Due sofisticate videocamere contro i furti seriali nel presepe dell’Anfiteatro Romano

Al tradizionale allestimento della Natività ha contribuito anche un'azienda specializzata con l'obiettivo di scoraggiare i potenziali ladri che negli anni scorsi hanno rubato Gesù Bambino.

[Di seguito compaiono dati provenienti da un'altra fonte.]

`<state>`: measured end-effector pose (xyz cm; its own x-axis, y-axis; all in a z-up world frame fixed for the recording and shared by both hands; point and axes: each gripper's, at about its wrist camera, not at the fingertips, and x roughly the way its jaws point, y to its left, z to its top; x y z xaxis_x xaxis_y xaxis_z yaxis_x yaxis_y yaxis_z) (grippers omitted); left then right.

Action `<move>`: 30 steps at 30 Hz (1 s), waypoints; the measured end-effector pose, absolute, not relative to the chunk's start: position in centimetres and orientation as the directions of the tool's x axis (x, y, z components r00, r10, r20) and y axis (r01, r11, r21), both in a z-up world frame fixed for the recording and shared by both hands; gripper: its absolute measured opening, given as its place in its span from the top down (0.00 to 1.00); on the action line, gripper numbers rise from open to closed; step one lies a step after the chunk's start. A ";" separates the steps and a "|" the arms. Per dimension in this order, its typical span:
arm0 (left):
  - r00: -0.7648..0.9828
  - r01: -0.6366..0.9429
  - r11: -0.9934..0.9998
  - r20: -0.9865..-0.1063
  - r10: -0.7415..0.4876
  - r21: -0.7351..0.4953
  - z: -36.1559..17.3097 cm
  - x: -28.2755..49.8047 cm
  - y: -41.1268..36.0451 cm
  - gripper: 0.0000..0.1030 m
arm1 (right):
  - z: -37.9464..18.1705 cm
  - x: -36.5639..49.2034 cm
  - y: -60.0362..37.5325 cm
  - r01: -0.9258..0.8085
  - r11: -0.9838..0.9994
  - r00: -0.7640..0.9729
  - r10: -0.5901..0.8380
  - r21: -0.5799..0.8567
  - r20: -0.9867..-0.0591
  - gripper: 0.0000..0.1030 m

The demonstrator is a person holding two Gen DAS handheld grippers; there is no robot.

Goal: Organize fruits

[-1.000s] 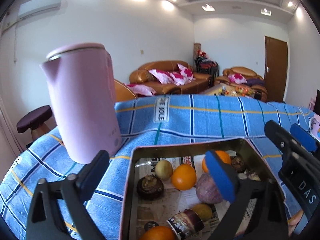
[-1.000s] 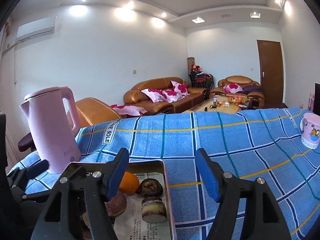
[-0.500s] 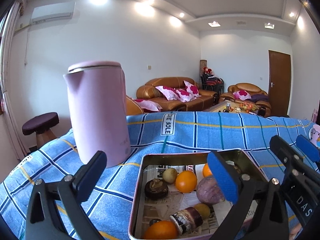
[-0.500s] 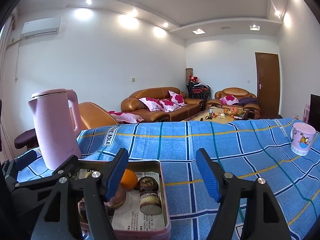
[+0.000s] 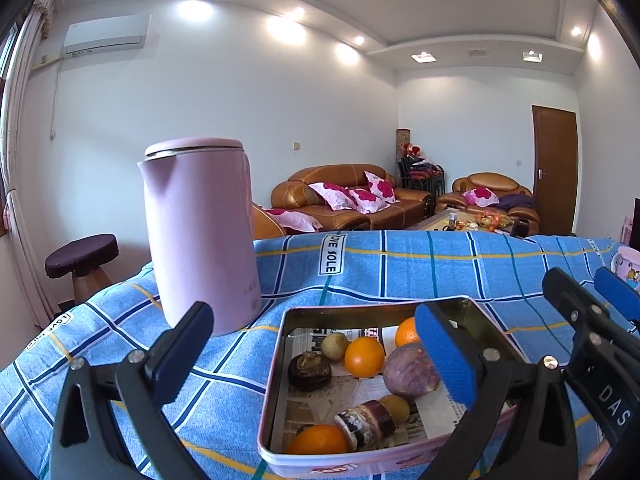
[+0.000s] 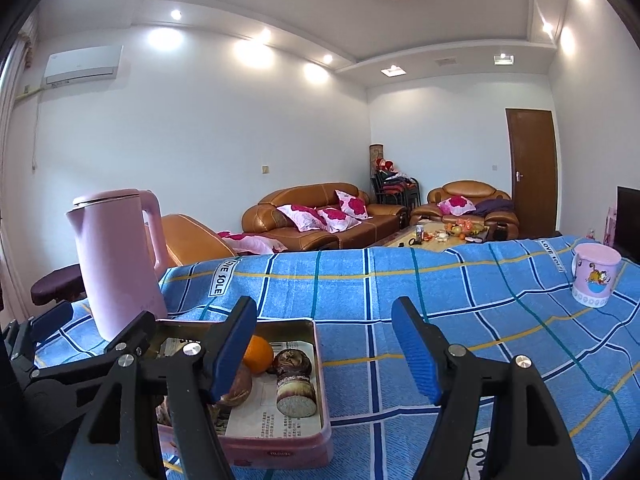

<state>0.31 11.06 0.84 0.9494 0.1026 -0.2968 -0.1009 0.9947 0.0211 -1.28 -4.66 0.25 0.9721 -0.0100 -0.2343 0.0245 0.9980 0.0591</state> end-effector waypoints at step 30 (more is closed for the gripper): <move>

Il dispositivo è capace di rilevare e seguire i volti degli intrusi

LECCE – Due videocamere ad alta definizione veglieranno giorno e notte sui personaggi in cartapesta del presepe allestito nell’Anfiteatro Romano a cura dell’assessorato all’Ambiente e di quello alla Cultura e al Marketing.

Si fa ricorso alla tecnologia per preservare il bambinello dalle grinfie dei malintenzionati che negli ultimi quattro anni si sono resi protagonisti di altrettanti furti. Non solo: la videosorveglianza sarà anche un deterrente in più per tutti coloro che, con atteggiamenti incivili, deturpano l’allestimento della natività, che dopo tanti anni è oramai una tradizione nel cuore della città, e più in generale il sito archeologico.

“Il funzionamento del sistema – ha spiegato l’assessore all’Ambiente - è capace di rilevare, seguire e mettere a fuoco i volti degli intrusi garantendone l’identificazione. Questo impianto di sorveglianza a video registrazione copre l’intera area del presepe”. Esattamente come accade nella fortunata serie televisiva Person of interest.

Il dispositivo di sicurezza è a carico della Security Center, che in questo modo contribuisce così come hanno fatto altre aziende - Edilizia Salentina, Ams, Magic Sound Diffusion, Ricercato Costruzioni, Vivai Rizzo da Squinzano oltre alla Lupiae Servizi - alla preparazione del presepe, progettato dall’ingegnere Antonio D’Andrea.  In serata le prove dell’accensione.